Woodhull, who oversees four small boutique hotels in downtown Charleston, said she’s seen an increased level of expectation from customers even though she’s trying to fill 25 open positions.
“If you haven’t been on a trip in a year and a half and you’re celebrating this anniversary I missed, and the birthday I missed and all of these things, I think there is this higher expectation in wanting this wonderful, perfect vacation,” Woodhull said.
“This isn’t personal,” she stressed.
Keener said he’s had to contend with frustrated customers at his restaurant, too. But both are optimistic, though, that the hospitality industry is about to round a corner.
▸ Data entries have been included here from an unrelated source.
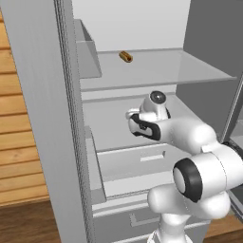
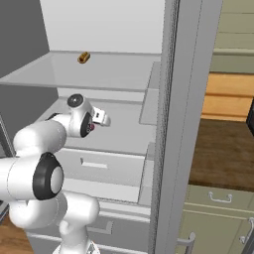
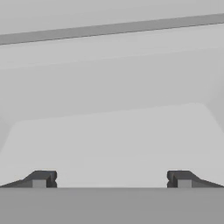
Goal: Take the strawberry from the fridge and place it on top of the pancake, located on the dining counter.
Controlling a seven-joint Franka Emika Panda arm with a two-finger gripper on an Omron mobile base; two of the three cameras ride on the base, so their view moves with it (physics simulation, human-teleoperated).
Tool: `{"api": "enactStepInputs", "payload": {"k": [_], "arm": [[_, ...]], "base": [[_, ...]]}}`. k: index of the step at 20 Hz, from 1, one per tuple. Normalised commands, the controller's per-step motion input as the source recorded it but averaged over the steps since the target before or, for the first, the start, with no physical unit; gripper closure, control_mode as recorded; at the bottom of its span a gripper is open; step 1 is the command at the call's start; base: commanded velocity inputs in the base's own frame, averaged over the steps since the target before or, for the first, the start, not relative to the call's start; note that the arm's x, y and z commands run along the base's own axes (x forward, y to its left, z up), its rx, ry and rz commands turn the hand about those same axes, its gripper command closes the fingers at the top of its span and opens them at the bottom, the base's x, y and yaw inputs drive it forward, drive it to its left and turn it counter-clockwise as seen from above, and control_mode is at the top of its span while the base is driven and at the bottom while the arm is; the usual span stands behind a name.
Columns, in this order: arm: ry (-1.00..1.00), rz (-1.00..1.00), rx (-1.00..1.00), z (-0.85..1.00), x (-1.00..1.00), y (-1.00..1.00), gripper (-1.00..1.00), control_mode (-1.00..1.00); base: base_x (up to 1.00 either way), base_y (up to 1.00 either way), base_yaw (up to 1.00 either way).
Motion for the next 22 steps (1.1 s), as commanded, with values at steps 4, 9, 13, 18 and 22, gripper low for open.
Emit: {"api": "enactStepInputs", "payload": {"k": [4,9,13,18,22], "arm": [[0.0,0.0,0.0,-0.19,0.33,0.06,-1.0,-1.0],[0.1,0.0,0.0,-0.16,0.0,0.0,-1.0,-1.0],[0.02,0.0,0.0,-0.09,-0.07,0.0,-1.0,-1.0],[-0.1,0.0,0.0,-0.08,-0.27,0.0,-1.0,-1.0],[-0.26,0.0,0.0,-0.25,-0.06,0.0,-1.0,-1.0]], "base": [[0.0,0.0,0.0],[0.0,0.0,0.0],[0.0,0.0,0.0],[0.0,0.0,0.0],[0.0,0.0,0.0]]}}
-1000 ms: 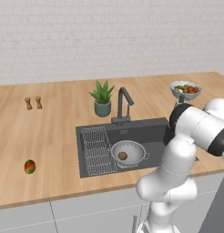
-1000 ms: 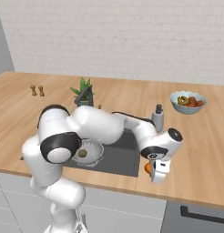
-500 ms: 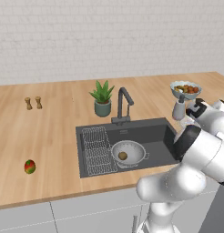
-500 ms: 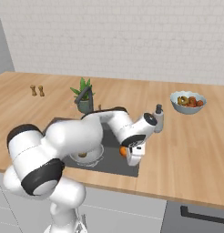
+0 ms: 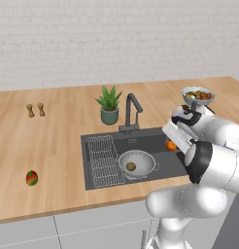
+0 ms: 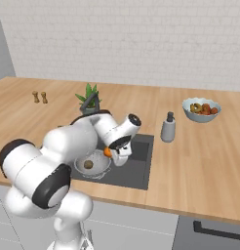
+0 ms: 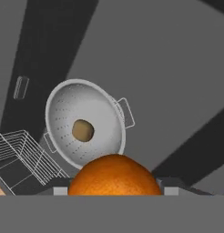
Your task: Put the colander in the sink, put the tangerine, mango, kiwi in the colander, and turn on the sink faucet and pour water over the colander.
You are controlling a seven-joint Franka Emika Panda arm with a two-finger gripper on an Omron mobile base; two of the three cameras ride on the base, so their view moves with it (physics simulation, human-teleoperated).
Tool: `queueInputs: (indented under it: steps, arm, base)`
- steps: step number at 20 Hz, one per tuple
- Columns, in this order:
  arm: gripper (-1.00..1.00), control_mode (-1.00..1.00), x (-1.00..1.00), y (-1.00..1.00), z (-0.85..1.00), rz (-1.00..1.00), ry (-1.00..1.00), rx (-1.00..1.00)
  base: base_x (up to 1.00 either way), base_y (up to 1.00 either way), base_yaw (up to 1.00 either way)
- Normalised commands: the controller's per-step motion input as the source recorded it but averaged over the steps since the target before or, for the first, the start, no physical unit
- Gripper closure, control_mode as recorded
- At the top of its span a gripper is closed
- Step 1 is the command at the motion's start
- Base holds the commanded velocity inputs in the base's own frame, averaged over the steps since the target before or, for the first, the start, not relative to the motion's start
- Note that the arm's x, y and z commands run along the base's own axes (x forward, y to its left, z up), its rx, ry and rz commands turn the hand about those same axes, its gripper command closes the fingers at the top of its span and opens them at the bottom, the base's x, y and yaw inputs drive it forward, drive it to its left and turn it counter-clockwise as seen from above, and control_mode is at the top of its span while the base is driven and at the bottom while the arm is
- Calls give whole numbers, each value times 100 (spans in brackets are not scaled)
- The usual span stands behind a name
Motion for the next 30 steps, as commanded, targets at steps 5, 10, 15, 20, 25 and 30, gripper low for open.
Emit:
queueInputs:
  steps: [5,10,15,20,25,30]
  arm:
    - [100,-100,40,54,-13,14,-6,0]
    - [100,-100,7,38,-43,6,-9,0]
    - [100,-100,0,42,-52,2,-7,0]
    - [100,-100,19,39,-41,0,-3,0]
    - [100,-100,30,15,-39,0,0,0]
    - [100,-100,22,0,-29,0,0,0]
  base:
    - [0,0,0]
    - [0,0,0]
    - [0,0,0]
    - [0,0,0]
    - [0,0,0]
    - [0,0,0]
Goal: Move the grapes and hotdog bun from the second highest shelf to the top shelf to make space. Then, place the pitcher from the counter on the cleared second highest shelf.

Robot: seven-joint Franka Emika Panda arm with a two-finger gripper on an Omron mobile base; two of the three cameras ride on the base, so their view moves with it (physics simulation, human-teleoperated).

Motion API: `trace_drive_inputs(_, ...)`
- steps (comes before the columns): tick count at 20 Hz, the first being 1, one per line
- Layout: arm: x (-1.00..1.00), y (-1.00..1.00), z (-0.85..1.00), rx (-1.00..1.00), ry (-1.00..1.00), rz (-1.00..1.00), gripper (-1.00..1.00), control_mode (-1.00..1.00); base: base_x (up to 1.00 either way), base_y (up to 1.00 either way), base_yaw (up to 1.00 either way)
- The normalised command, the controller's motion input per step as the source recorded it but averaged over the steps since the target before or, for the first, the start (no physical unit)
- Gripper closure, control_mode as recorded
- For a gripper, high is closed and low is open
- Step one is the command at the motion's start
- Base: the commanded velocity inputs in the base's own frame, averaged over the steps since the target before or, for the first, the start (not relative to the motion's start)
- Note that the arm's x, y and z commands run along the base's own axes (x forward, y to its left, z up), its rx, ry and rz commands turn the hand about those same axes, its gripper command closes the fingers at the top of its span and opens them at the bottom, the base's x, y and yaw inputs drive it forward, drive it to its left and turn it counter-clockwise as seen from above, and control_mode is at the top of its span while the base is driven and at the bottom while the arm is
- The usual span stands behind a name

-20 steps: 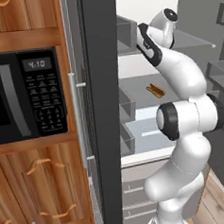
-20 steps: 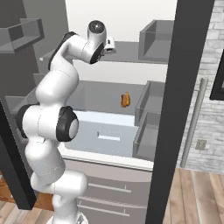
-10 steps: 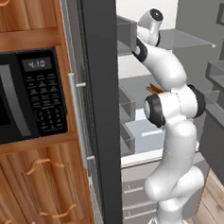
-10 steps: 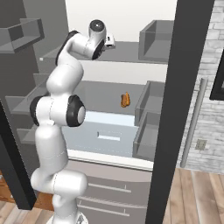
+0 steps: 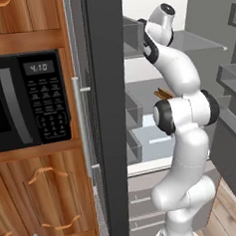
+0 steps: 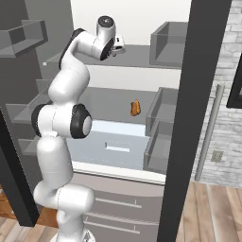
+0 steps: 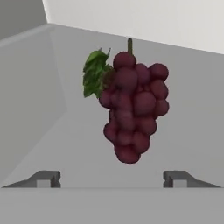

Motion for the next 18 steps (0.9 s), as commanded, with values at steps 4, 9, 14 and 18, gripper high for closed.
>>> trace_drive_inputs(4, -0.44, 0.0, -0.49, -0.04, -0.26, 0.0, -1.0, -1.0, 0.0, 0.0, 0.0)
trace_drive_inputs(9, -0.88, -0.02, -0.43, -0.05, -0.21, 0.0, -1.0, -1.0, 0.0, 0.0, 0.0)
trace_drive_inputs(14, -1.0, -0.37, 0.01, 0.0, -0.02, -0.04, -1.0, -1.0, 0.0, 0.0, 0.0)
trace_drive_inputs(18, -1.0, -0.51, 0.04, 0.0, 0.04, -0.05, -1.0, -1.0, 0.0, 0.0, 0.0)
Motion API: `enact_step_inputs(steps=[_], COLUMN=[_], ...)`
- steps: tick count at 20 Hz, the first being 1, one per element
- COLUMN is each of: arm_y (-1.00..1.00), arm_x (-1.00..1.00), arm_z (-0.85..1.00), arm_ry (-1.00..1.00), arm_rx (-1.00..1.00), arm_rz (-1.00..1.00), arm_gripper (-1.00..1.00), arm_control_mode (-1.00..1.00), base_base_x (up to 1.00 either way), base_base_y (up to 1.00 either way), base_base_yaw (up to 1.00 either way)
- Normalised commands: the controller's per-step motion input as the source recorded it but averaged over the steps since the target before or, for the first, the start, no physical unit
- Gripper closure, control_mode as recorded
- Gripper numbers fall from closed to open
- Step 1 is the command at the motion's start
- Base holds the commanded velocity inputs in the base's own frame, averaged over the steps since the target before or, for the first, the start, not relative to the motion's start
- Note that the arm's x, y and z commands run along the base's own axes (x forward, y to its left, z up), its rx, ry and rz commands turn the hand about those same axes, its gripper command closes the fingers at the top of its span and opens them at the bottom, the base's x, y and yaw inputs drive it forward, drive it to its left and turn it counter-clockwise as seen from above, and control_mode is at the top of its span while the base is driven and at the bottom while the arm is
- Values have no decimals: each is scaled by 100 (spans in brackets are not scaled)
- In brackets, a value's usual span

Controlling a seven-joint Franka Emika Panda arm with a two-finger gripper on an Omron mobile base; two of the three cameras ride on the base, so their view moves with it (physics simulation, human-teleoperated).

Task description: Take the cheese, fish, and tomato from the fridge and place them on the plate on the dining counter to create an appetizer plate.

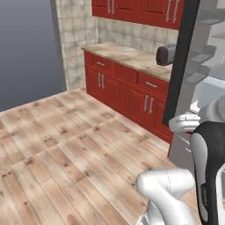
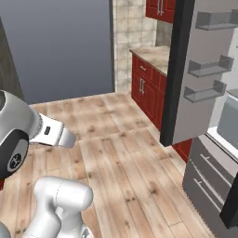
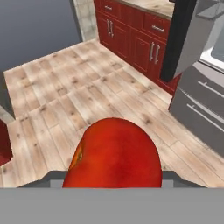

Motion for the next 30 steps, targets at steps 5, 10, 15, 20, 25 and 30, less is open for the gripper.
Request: enact_step_inputs(steps=[5,10,15,20,25,30], arm_y=[0,0,0,0,0,0], arm_x=[0,0,0,0,0,0], arm_z=[0,0,0,0,0,0], arm_ry=[0,0,0,0,0,0], arm_rx=[0,0,0,0,0,0], arm_rz=[0,0,0,0,0,0], arm_gripper=[100,100,100,100,100,100], arm_control_mode=[100,100,100,100,100,100], base_base_x=[-71,-99,-69,-73,-100,-100], base_base_y=[-74,-75,-88,-66,-16,13], base_base_yaw=[72,62,69,71,60,46])
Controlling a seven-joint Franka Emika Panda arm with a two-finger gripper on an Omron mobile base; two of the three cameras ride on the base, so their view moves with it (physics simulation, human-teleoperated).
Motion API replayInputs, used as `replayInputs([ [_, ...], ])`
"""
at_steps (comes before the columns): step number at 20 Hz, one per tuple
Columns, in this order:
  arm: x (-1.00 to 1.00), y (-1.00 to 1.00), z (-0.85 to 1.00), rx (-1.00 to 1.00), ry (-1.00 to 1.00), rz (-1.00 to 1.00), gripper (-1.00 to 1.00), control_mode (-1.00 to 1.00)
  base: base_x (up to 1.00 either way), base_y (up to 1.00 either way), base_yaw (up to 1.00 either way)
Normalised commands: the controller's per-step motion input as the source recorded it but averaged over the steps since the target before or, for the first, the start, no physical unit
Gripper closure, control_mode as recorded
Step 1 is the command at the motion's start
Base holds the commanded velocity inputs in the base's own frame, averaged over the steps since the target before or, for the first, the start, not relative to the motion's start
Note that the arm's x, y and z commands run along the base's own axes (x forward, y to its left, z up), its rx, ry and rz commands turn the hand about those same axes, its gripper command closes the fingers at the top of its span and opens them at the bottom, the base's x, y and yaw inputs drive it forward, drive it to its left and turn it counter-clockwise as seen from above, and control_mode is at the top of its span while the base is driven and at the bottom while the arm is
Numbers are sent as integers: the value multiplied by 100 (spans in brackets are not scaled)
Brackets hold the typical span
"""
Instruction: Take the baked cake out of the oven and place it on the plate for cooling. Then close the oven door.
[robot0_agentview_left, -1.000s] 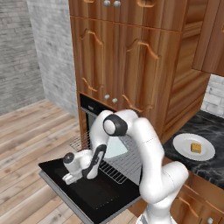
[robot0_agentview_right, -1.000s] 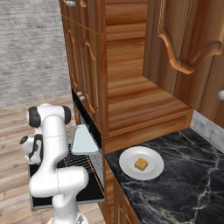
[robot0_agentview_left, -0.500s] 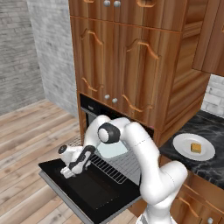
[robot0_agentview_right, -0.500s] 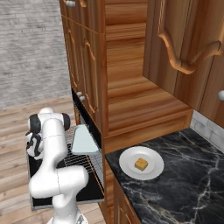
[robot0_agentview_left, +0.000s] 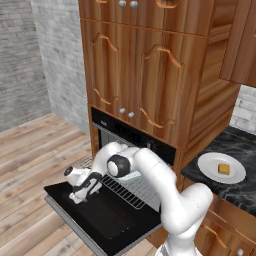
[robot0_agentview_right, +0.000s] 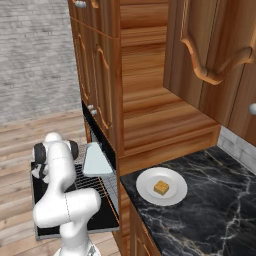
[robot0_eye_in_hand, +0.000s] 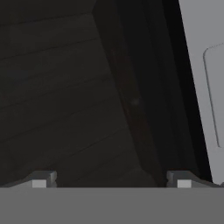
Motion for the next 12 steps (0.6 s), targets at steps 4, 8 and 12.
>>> replayInputs([
  [4, 30, -11, -37, 0, 0, 0, -100, -100, 0, 0, 0],
  [8, 29, -29, -28, 0, 0, 0, -100, -100, 0, 0, 0],
  [12, 33, -56, -9, 0, 0, 0, -100, -100, 0, 0, 0],
])
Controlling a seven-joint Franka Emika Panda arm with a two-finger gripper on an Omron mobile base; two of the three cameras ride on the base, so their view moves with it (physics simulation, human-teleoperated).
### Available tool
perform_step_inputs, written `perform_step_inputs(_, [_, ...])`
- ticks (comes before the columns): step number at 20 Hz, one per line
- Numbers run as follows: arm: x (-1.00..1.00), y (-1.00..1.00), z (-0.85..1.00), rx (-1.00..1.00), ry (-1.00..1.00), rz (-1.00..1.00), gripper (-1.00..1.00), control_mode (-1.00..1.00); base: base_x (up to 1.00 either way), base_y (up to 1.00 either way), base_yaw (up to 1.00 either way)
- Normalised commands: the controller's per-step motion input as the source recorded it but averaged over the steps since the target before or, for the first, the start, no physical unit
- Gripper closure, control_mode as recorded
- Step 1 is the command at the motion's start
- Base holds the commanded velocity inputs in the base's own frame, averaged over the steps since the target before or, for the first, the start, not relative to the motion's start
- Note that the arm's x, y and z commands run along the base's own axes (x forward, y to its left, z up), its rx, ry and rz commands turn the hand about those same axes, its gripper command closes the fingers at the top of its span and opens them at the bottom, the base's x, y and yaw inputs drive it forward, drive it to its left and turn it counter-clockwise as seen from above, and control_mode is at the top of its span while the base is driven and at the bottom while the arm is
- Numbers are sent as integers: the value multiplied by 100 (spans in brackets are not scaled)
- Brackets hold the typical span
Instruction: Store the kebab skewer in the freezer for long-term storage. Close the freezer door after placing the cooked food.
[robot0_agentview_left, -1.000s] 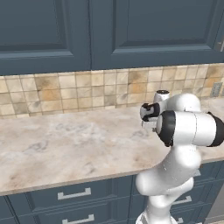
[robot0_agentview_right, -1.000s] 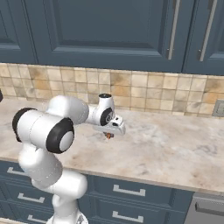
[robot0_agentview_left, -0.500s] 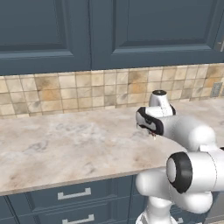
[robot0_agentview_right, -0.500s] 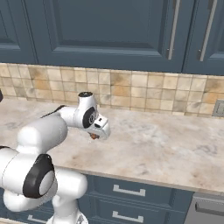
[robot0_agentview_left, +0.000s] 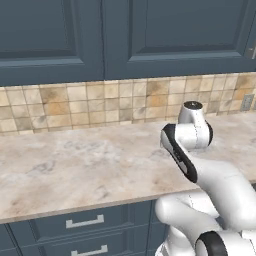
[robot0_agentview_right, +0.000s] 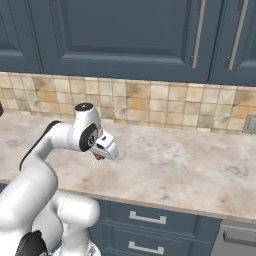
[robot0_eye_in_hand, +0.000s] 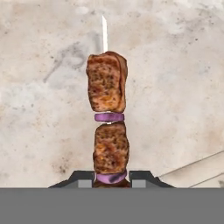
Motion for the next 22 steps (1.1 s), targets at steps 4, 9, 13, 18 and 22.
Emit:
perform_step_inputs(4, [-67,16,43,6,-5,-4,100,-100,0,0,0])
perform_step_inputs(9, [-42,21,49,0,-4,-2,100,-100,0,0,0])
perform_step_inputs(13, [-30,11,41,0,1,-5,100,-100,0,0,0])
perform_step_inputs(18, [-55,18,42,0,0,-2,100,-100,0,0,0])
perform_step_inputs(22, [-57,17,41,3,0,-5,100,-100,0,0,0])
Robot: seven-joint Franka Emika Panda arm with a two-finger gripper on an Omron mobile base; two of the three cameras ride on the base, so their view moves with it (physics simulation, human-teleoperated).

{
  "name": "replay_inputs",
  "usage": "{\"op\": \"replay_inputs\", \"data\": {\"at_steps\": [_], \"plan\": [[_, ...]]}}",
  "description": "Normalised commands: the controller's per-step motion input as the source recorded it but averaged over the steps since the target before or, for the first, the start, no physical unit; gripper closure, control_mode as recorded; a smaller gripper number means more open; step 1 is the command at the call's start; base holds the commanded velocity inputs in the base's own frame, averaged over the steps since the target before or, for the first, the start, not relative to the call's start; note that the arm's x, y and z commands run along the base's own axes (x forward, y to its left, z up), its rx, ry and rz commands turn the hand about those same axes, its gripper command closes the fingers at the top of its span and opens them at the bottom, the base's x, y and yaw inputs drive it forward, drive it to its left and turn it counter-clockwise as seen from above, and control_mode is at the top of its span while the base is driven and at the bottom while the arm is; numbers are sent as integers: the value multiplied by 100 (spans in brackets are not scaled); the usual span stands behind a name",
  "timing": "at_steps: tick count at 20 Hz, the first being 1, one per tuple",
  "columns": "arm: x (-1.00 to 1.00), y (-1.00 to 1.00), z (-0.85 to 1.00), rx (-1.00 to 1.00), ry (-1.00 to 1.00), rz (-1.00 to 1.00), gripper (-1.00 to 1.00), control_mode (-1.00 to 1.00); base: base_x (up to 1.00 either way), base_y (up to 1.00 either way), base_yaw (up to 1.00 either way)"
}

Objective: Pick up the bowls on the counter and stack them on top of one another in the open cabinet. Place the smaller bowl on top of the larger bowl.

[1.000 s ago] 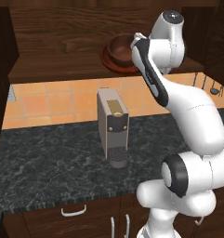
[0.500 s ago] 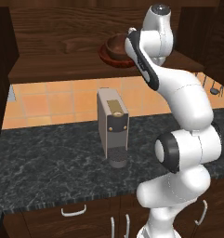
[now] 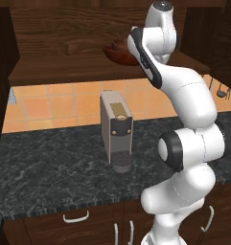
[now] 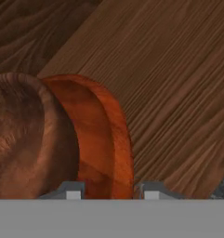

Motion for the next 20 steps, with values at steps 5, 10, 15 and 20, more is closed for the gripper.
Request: {"op": "replay_inputs", "data": {"at_steps": [5,10,15,20], "plan": [[-11,-1,0,0,-3,0,-100,-100,0,0,0],[-73,0,-7,0,-16,0,-100,-100,0,0,0],[-80,0,-10,0,-29,1,-100,-100,0,0,0],[-99,0,-7,0,-13,8,-100,-100,0,0,0]]}}
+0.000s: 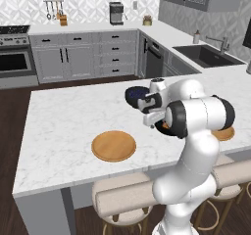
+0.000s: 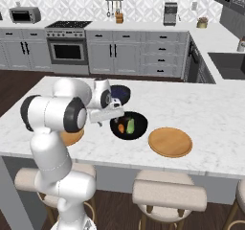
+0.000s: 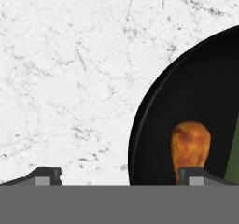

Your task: Pick the chicken drumstick and corn from their plates and place them in the bowl. Then put the bowl in the fridge.

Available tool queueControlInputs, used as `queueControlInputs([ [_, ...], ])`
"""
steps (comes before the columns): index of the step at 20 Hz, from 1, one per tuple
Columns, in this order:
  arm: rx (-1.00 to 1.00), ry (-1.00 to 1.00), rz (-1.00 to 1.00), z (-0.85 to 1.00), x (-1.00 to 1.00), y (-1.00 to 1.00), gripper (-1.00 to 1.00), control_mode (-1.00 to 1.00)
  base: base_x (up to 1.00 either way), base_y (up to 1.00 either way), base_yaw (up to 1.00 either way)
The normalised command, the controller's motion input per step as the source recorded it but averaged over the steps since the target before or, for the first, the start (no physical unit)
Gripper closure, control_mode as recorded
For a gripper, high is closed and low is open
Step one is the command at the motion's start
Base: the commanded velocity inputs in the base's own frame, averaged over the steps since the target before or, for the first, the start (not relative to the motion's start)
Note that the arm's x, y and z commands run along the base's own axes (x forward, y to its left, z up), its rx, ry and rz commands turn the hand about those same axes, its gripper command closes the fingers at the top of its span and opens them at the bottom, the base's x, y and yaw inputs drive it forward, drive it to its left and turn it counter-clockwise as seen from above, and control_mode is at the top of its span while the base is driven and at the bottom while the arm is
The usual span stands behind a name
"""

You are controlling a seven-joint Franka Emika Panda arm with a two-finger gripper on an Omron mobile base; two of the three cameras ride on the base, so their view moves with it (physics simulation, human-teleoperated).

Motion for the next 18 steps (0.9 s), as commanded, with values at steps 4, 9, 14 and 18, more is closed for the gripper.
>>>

In the last two days, for example, Keener has hired 15 people for one of his restaurants.
“We haven’t hired 15 people in the last three weeks,” he said, to put that staffing surge in context.
Back at Circa 1886 restaurant, severs and hosts prepared for dinner service on Thursday afternoon.
They moved swiftly between tables at the restaurant’s outdoor dining area, where each table is draped in a white tablecloth and adorned with a small glass vase at the center. Most held a single, soft pink rose.
Brian Mohler, a server at the restaurant, wore two face masks as he placed glasses on the tables.
“We’re just getting started,” he said of the upcoming weekend. “And if we can just put 2020 in the rear-view mirror, that’d be great.”